This will be the year of the women!

Martina Kral

To be more precise: THE year of female artists. Across all genres, from painting, performance, to sculptures, installations and stagings. From cheeky, funny, provocative to erotic, excessive to brutal and humorous. The female artists have only one thing in mind: creating art in their own way, sticking to it, formulating it, finding their own role, staying true to themselves and keep on going.

Renowned museums in Switzerland will be showing the following impressive exhibitions and retrospectives until autumn, which are worth visiting: 

 The co-founder of the almanac "Der Blaue Reiter": Gabriele Münter (Zentrum Paul Klee until 8 May). Very often, women have had a decisive influence on the history of art. As a co-founder of German Expressionism, she is being shown and honoured at the Zentrum Paul Klee in Bern. Her entire life was spent in and with art. A life full of colour and expression. 

The painter of voluptuous, sensual, large-format blossom and flower motifs: Georgia O`Keeffe. THE North American artist who was able to transform landscape paintings and flower motifs into strong, feminine and sensual connotations. In her works, she carries us through all facets of female existence and is definitely worth a visit, for men too, to the Fondation Beyeler. (Fondation Beyeler, Basel-Riehen until 22 May). 

The femme fatale from Zurich: Manon, who became one of the first performance artists in Switzerland with her videos and environments. To mark her 80th birthday, the Fotostiftung Winterthur will be paying homage to her from 25 February and the Kunsthaus Zürich from 8 April, showing her early, powerful works. With her head shaved, sensual, strong, combative, she showed herself to the world through the media of photography and film, sometimes in latex and bandages, sometimes appearing almost fragile as another being. 

The sculptress with expansive, expressive works: Louise Bourgeois (Kunstmuseum Basel from 19 February). Probably Louise Bourgeois' best-known work is the oversized spider ("Maman"), which can be seen in London, Ottawa, the Hermitage in St. Petersburg, the Guggenheim in Bilbao and elsewhere.  Jenny Holzer, herself an artist of subversive messages via media of an unconventional nature such as T-shirts, pants, street signs, etc., has curated the exhibition. Holzer focuses on Bourgeois' diaries, letters and psychoanalytical texts. This is the common denominator of these two highly talented female artists.    

The loud and yet silent performance artist, draughtswoman and sculptor: Yoko Ono - This room moves at the same speed as the clouds. Her performances and actions of the 1960s and 1970s, packed with lyricism and concept, will be shown at the Kunsthaus Zürich from 4 March. Her works, full of poetry and at the same time harsh criticism of socio-political issues, are still relevant today. She set no limits to her art. Techniques such as film, performance and paper come together to make a powerful statement. 
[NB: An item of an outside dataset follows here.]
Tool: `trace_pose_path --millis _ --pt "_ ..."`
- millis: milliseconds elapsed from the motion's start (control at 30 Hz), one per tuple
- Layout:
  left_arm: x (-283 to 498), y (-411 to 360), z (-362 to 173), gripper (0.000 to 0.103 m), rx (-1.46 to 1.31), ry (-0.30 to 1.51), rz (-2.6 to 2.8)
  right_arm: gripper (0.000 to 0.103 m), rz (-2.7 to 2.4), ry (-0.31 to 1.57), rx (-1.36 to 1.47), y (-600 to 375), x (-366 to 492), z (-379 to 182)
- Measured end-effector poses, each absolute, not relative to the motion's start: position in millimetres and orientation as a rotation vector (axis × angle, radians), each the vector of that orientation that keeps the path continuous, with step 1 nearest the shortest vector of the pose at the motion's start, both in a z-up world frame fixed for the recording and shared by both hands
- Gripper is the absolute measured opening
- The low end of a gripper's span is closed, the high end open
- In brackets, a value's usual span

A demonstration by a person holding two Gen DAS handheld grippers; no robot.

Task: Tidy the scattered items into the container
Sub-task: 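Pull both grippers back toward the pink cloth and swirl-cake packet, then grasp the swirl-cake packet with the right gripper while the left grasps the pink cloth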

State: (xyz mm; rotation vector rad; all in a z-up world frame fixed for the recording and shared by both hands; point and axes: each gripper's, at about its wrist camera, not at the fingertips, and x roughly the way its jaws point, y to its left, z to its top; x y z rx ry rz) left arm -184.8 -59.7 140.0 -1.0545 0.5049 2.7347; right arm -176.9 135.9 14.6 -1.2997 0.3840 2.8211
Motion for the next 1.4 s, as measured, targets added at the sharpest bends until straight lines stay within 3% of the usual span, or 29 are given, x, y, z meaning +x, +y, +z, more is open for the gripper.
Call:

The quiet explorer who gets under your skin and moves between architecture, body and space: Heidi Bucher (Kunstmuseum Bern from 8 April / Muzeum Susch as a permanent installation) 

With the sentence "We'll meet at the Angel", it's obvious to everyone where we are: Zurich main station. That is Niki de Saint Phalle. Clear, feminist, distinct, full of emotion, floating, large, full of life, delicate. The Kunsthaus Zürich will be showing a retrospective from 2 September. The exhibition is in cooperation with the Schirn Kunsthalle Frankfurt am Main.  

The stylistically versatile German-Swiss paintress from around 1900: Ottilie W. Roederstein, on view at the Städel Museum Frankfurt am Main from 20 July. Ottilie Roederstein was not the loud, proactive revolutionary, but a constant and gifted portrait painter in a genre dominated by men at the time. She stood up to her parents and to the conventions of the day. She campaigned for the common good of women and for women's studies and lived with Elisabeth Winterhalter, a doctor and Frankfurt's first midwife, until her death.